The recording, says Andy, was quick: “within just a two-week period, because we knew what we were after.” What emerged pays testimony to the duo’s tight-bonded sense of purpose. “I just trust him so much,” says James. “The process of physically making the record was a pretty joyous one, to be honest. We pushed ourselves. And seeing one of my friends at the top of his game – I really enjoyed watching Andy flourish.
The result is a pinnacle for THE TWILIGHT SAD in a career of tremendous integrity and artistry. Former school friends, they made a potent debut with the elemental and achingly real reflections of Fourteen Autumns & Fifteen Winters (2007).

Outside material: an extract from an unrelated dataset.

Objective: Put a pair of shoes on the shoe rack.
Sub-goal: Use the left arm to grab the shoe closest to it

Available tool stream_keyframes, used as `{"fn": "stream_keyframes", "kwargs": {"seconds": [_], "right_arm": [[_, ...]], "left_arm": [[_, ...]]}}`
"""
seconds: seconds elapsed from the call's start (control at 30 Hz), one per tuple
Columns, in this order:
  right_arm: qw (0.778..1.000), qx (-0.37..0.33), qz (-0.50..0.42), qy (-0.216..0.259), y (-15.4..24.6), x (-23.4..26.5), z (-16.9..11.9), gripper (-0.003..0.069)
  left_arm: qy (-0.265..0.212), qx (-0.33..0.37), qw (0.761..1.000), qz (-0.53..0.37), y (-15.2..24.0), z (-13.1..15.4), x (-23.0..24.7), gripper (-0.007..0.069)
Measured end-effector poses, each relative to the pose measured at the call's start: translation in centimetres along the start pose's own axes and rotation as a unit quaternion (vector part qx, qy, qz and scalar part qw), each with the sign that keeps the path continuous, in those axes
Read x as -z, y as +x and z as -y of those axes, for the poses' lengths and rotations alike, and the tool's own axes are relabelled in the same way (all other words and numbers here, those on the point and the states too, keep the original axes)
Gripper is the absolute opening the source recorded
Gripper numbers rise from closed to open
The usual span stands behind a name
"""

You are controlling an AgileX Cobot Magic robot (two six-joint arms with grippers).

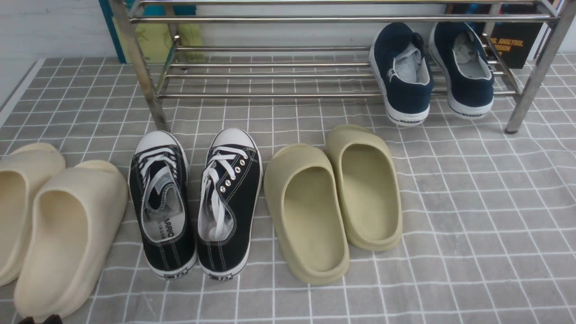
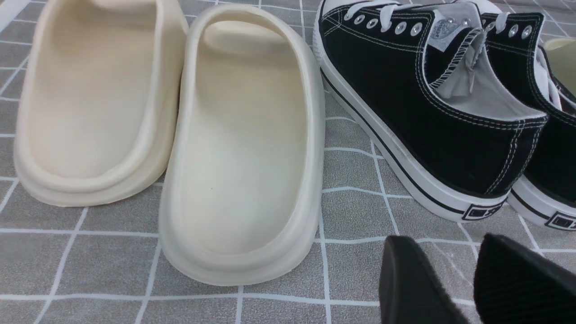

Forget the Night Ahead (2009) and No One Can Ever Know (2012) crystallised their capacity for mood and melancholy while flexing their boundaries, before Nobody Wants to Be Here and Nobody Wants to Leave (2014) tethered their hypnotic strengths to refined melodies. IT WON/T BE LIKE THIS ALL THE TIME (2019) developed and showcased this songwriting craft with passion and precision, while touring with The Cure brought their combined facility for noise and emotion to ever-growing audiences.
These qualities are at their most focused, forceful and purposeful on IT’S THE LONG GOODBYE, a record that honours THE TWILIGHT SAD’s ability to turn lived experience into fully felt music. “To know that I’m saying things that connect with other people, that’s such a powerful thing,” says James. “I want to be a relatable person that talks about things that can happen and give an opportunity for people to go, well, you’re not alone. I want people to be able to listen to this record and hear that it comes from a place of raw emotion. The album is an opportunity to share my experience and move forward with my life. It’s giving me something no one else could, and will continue to no matter what people think of it and what is seen to be a success in other people’s eyes. In my eyes it’s a success because it exists and is living proof of a very human experience.”